And when you react with oxygen, it loses its beneficial properties. Fuel oil oxidation produce precipitation, blocking machine valve or tubing, the engine can work normally, acid oxidation products and can accelerate the corrosion of the machine and and make fuel oil ignition in advance. Oxidation of lubricants can increase viscosity and produce gels and impurities, which also speed up the corrosion and wear of the equipment. Oxidation of food and feed will spoil and spoil the original flavor. The lipoproteins formed by oxidation in mammals are the main culprits of arteriosclerosis and other diseases.
In order to try to contain, prevent or delay oxidation phenomenon occurs, find out an effective, convenient and no need to change the existing production technology, the method of the antioxidants in industrial organic materials.
The antioxidant agents of industrial organic materials can be divided into three types, namely main antioxidant, auxiliary antioxidant and carbon free radical capture agent.
(1) main antioxidant. Usually the main antioxidant can capture the oxygen-free radicals produced in the aging of the polymer. OH, RO? , ROO?) And carbon free radicals (but poor effect), thereby terminating or slowing down the generation of the compounds that are ageing.
(2) auxiliary antioxidants. It is a kind of ability to hot oxygen aging of polymer in the chain reaction after oxide decomposition, lose the generation of active compounds rather than reactive free radicals, and thus stop or slow down the occurrence of the hot oxygen aging. Because it has a synergistic effect with the main antioxidant, it only works best when used with antioxidants, so it is known as an auxiliary antioxidant.
(3) carbon capture free radicals agent it can will be terminated polymer hot oxygen aging of chain reaction in the bud, reason has very good thermal oxygen aging effect, especially in the traditional free radical catching agent with better results.
The addition of main antioxidant (free radical capture agent) can be used to cut off the growth of the chain and prevent the degradation of more polymer molecules. The addition of auxiliary antioxidant can eliminate the root causes of free radicals and reduce the generation of free radicals, thus improving the thermal oxygen stability of the polymer.
Triphenyl phosphite (antioxidant, stabilizer TPPi) production process
1. Phosphorus oxychloride as the direct method (also called thermal method) phenol with pyridine and anhydrous benzene as solvent, in no more than 10 ℃ temperature, slowly add oxygen phosphorus chloride, then under reflux temperature, the reaction of 3 ~ 4 h. After cooling to room temperature, the reactants are washed by water to recycle pyridine. After centrifugal dehydration, the reagents are dehydrated with dried sodium sulfate, which is filtered to remove sodium sulfate. The first atmospheric distillation recovery of benzene, vacuum distillation, collected 243 ~ 245 ℃ (1.47 kPa) fraction, by cooling, crystallization, crushing is the finished product.

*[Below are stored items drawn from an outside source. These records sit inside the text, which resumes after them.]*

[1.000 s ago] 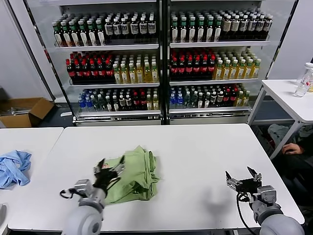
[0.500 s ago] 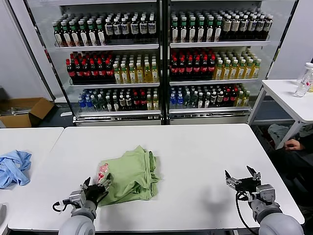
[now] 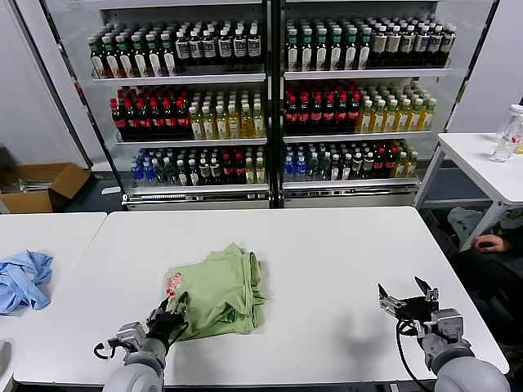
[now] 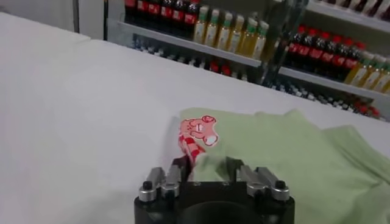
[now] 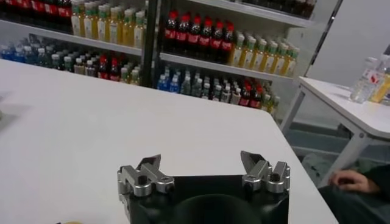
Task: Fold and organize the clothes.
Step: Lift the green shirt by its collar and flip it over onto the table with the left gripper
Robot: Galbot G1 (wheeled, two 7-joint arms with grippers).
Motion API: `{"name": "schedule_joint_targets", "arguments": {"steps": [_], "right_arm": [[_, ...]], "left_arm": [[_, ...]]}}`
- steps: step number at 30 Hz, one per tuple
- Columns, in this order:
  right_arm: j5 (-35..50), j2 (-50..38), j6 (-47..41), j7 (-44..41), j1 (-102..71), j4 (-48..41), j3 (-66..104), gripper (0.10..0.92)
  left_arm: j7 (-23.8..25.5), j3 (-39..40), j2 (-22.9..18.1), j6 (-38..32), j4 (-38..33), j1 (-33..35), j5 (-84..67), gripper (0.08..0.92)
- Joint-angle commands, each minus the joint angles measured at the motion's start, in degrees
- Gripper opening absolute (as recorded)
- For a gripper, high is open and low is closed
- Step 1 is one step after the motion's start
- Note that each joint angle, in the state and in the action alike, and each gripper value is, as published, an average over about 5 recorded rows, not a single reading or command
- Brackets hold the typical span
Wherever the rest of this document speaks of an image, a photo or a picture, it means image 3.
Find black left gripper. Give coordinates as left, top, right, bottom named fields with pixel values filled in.
left=146, top=292, right=191, bottom=340

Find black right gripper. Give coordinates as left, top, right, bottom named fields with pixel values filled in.
left=377, top=276, right=440, bottom=327

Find light green t-shirt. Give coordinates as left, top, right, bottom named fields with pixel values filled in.
left=166, top=242, right=274, bottom=342

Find black sleeved forearm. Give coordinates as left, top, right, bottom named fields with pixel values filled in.
left=504, top=232, right=523, bottom=254

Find bare person hand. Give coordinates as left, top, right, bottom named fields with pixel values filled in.
left=472, top=235, right=509, bottom=253

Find black trousers leg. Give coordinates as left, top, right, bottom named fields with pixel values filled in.
left=451, top=248, right=523, bottom=323

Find grey-green cloth pile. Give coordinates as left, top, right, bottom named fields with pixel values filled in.
left=447, top=206, right=483, bottom=242

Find white cabinet shelf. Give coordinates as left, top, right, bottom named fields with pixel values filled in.
left=283, top=68, right=453, bottom=81
left=92, top=73, right=267, bottom=85
left=281, top=178, right=420, bottom=199
left=126, top=183, right=270, bottom=203
left=115, top=137, right=269, bottom=147
left=283, top=130, right=434, bottom=144

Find grey patterned cloth pile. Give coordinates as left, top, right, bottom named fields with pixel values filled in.
left=500, top=210, right=523, bottom=236

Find white side table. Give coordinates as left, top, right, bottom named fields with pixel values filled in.
left=412, top=131, right=523, bottom=251

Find crumpled light blue shirt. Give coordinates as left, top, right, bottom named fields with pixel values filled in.
left=0, top=250, right=55, bottom=315

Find open cardboard box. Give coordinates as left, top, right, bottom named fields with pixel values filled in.
left=0, top=162, right=92, bottom=214

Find clear white-cap plastic bottle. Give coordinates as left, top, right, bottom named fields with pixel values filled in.
left=491, top=104, right=523, bottom=163

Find silver metal rods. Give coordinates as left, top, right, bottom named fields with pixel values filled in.
left=0, top=177, right=56, bottom=193

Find dark grey object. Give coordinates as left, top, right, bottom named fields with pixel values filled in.
left=0, top=143, right=17, bottom=171

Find glass cabinet door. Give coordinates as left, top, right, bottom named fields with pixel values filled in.
left=412, top=0, right=502, bottom=205
left=11, top=0, right=127, bottom=195

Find green-cap white-label tea bottle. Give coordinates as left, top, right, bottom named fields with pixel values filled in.
left=355, top=29, right=372, bottom=71
left=159, top=33, right=177, bottom=78
left=313, top=29, right=329, bottom=71
left=284, top=29, right=301, bottom=71
left=130, top=35, right=146, bottom=79
left=87, top=35, right=105, bottom=79
left=101, top=35, right=118, bottom=79
left=298, top=29, right=315, bottom=71
left=327, top=29, right=343, bottom=71
left=114, top=35, right=132, bottom=79
left=145, top=34, right=161, bottom=78
left=342, top=29, right=358, bottom=71

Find dark bottle beige label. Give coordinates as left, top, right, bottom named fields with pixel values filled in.
left=385, top=24, right=401, bottom=69
left=371, top=24, right=387, bottom=69
left=413, top=24, right=429, bottom=69
left=440, top=24, right=457, bottom=69
left=427, top=24, right=444, bottom=69
left=400, top=24, right=416, bottom=69

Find dark bottle blue label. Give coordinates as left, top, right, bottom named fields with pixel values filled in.
left=217, top=28, right=233, bottom=69
left=187, top=28, right=203, bottom=69
left=174, top=28, right=190, bottom=69
left=246, top=28, right=262, bottom=69
left=201, top=28, right=217, bottom=69
left=231, top=28, right=248, bottom=69

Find white drinks display cabinet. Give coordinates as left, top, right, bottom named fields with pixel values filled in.
left=277, top=0, right=457, bottom=209
left=99, top=0, right=274, bottom=212

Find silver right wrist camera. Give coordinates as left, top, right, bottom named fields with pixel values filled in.
left=428, top=308, right=465, bottom=344

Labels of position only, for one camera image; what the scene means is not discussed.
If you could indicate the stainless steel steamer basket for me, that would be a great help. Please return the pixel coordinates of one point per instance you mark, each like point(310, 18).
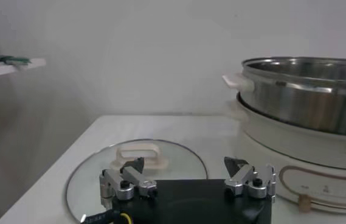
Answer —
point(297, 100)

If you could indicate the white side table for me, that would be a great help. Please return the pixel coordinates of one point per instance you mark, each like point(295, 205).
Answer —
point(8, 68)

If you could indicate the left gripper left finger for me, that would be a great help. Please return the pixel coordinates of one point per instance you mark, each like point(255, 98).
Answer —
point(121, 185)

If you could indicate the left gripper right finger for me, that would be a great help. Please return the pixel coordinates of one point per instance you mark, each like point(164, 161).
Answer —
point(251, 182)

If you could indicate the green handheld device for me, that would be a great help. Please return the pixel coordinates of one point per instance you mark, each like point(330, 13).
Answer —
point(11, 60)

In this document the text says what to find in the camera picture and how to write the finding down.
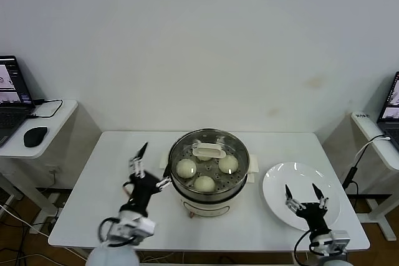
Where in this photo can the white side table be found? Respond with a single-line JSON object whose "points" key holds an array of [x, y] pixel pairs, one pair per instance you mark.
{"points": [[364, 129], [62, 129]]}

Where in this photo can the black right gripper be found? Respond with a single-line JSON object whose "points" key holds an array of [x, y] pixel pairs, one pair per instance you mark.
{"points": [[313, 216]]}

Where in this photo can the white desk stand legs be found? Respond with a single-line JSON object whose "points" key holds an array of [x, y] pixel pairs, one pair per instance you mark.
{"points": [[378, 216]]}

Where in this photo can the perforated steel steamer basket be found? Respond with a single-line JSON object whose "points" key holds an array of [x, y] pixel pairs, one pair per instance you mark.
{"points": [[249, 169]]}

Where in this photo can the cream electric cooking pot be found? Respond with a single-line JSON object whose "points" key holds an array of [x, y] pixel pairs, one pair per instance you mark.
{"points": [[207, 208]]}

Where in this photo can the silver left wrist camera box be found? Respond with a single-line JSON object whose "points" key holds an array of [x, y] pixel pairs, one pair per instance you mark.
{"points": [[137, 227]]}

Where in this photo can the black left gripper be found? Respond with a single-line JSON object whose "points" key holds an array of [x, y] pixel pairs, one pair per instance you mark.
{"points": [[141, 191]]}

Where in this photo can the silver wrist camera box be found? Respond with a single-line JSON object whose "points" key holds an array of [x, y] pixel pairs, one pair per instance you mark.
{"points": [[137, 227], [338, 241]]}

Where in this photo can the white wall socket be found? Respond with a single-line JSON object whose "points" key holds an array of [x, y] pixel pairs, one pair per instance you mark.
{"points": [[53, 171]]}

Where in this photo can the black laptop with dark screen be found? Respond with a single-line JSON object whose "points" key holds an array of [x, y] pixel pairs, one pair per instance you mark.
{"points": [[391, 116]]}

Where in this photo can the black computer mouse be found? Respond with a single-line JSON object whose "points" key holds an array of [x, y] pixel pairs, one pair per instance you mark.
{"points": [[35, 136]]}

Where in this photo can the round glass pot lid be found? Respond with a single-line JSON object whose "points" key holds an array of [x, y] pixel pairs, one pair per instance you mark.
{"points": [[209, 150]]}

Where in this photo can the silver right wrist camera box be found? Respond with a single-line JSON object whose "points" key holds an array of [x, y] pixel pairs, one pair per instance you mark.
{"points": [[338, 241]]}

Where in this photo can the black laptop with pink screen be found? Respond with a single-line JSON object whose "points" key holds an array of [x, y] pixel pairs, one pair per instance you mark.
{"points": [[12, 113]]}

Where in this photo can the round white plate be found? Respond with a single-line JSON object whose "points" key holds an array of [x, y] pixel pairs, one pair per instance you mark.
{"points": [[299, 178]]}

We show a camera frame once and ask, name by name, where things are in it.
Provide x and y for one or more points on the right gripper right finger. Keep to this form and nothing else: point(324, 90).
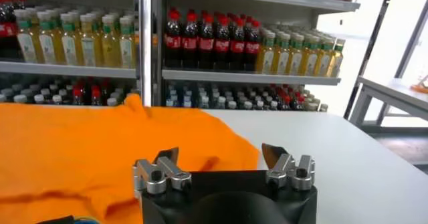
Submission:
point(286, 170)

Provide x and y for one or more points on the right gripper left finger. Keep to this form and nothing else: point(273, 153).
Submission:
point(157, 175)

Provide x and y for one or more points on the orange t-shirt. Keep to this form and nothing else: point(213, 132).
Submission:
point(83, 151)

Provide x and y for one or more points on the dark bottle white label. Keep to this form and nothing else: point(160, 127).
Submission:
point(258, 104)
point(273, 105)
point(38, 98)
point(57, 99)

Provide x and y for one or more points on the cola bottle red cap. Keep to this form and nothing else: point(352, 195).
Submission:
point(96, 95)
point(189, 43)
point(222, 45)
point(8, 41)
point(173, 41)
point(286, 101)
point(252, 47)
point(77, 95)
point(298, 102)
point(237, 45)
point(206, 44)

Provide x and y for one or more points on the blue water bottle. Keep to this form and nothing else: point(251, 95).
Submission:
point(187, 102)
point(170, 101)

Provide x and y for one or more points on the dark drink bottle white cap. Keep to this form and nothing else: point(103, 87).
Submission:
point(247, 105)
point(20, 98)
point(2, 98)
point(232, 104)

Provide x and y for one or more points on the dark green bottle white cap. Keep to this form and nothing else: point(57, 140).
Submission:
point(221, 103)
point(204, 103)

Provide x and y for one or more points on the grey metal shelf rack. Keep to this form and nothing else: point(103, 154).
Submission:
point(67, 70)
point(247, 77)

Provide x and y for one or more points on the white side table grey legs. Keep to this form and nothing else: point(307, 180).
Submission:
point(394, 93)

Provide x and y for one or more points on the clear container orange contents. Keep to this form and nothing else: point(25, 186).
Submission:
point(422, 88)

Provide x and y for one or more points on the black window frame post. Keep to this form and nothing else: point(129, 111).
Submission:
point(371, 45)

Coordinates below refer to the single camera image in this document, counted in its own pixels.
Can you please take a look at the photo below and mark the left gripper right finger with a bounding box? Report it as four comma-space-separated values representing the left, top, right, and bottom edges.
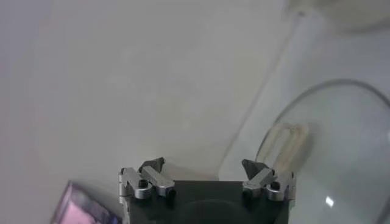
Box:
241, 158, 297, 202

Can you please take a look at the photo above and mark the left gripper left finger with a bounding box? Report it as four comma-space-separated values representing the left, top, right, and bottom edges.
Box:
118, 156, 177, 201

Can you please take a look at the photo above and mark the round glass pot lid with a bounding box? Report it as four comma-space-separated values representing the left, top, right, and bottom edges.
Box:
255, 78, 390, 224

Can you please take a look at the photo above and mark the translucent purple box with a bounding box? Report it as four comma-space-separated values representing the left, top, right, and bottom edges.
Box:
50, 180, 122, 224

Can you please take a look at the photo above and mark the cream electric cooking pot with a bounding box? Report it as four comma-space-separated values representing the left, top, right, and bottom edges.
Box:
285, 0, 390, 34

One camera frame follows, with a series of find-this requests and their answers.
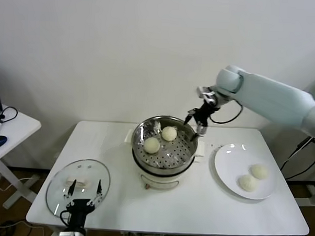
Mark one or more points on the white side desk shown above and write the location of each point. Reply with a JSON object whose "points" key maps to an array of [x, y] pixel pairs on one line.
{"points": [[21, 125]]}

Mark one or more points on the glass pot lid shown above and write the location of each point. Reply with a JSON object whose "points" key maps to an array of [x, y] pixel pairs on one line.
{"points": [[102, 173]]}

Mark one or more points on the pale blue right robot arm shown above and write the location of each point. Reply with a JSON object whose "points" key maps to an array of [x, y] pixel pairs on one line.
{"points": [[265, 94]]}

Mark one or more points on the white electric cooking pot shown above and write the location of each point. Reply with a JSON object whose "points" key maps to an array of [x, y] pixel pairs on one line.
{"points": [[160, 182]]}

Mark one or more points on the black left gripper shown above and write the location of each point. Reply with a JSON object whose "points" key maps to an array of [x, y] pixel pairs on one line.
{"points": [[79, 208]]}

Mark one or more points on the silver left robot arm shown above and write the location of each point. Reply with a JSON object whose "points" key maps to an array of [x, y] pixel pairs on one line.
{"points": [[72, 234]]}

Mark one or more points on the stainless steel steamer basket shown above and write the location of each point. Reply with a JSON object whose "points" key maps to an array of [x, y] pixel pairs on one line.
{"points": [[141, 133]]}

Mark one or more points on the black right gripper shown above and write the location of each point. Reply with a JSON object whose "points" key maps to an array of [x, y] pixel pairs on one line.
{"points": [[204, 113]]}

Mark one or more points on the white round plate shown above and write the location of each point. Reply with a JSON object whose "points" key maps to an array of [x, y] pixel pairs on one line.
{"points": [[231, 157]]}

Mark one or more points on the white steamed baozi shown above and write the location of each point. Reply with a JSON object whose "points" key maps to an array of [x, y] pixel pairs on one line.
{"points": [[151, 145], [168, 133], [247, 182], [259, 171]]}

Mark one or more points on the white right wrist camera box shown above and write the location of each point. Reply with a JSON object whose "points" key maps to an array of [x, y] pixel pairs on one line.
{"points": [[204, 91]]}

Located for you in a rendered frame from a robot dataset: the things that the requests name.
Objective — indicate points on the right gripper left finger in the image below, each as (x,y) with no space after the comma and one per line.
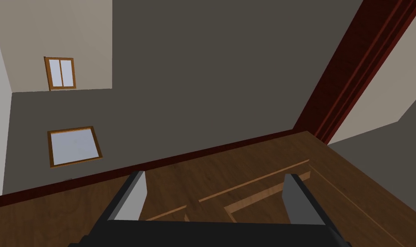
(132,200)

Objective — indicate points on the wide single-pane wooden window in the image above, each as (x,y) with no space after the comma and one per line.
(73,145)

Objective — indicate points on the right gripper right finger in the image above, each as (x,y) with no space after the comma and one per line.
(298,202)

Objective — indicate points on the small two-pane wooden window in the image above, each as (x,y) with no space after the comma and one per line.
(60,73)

2. After phenol melting, stirring under add phosphorus trichloride under 25 ℃, Triphenyl phosphite is generated; Then heat up to 70 ℃ ventilation with chlorine gas, generated two chlorinated triphenyl phosphate; Again at 50 ℃ water hydrolysis, triphenyl phosphate. The hydrolysate with 5% soda solution for neutralization, water washing, the evaporation and vacuum distillation, collected 243 ~ 245 ℃ (1.47 kPa) fractions, cooling, crystallization, crushing, packaging is the finished product.
Triphenyl phosphite (TPPi antioxidants, stabilizer) is mainly used in PVC, polyethylene, polypropylene, polystyrene, polyester, abs resin, epoxy resin, synthetic rubber antioxidant stabilizer, used in polyvinyl chloride (PVC) products as a chelating agent.
The effect of molecular structure on the antioxidant of industrial organic materials. Ortho group R1, R2 (1) if the influence of R1, R2 volume is larger, the benzene ring and hydroxyl not in the same plane, hinders oxygen P on the electronics and electronic conjugate on the benzene ring, the replace phenol molecules lost due to the effect the stability of the resonance effect, the result is to make hydroxyl H easier to escape. (2) when R1, R2 is too large, the free radicals are not easily accessible to the hydroxyl group due to the obstruction of space, which makes it difficult to capture the effect of free radicals. So R1, R2 shouldn't be too big.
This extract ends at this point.